Purpose in an approach to fine tune a GPT two model, specifically for client's domain specific language. Okay, so it is quite straightforward. You need to have that domain knowledge, firstly, and then you have to create the dataset for that particular use case, and then you use a GBT two model, where you have your input and output or dual inputs and one output, or whatever is the idea. So it's input and output. You are using a decoder mode, a decoder-only model. Okay. So, you have to use the same embeddings. First, whatever input you are having, embed it with GPT two embeddings, then give your input and output, and then it trains it one by one. And then based on the response or loss, it can understand the performance of the model, and then you can retrain or something.
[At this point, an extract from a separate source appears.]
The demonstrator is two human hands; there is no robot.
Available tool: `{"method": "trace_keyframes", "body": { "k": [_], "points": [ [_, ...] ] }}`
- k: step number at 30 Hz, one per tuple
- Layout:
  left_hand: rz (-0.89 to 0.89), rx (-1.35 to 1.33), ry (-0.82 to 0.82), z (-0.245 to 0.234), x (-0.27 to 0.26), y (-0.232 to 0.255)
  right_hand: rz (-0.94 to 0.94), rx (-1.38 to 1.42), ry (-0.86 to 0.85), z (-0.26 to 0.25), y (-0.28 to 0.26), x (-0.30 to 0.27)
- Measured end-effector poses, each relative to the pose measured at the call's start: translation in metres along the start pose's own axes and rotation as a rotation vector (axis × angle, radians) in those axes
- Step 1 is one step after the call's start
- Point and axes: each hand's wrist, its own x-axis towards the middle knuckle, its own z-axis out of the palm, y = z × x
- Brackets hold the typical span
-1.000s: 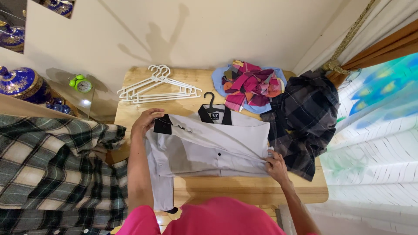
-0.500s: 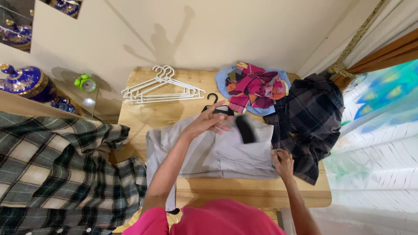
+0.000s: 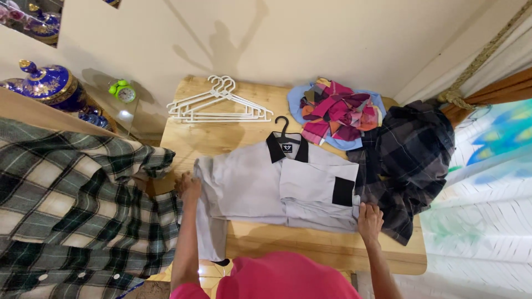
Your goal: The person is buttoning a grey long-sleeved shirt on a wooden table.
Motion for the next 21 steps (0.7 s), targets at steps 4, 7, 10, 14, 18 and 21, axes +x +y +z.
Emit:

Right? So the fine-tuning approach is straightforward. Get the dataset, embed it, and give the input and output in the right formats and embedded formats, and then train it. Few things to make sure is the data should be very good, and you have to choose the inputs accordingly. You can have five inputs also. Right? You have to choose the inputs accordingly. The input and the output have to be related to it. So, this is a step. And the last, when a model is made, so it's basically GPT two is like next word prediction, next sentence prediction. It's like causal learning. Right? So it is like, when you hear it again, for every word, it is saying to put the next word. So, that is an end-to-end approach. You can also implement pretraining if required, not just fine-tuning.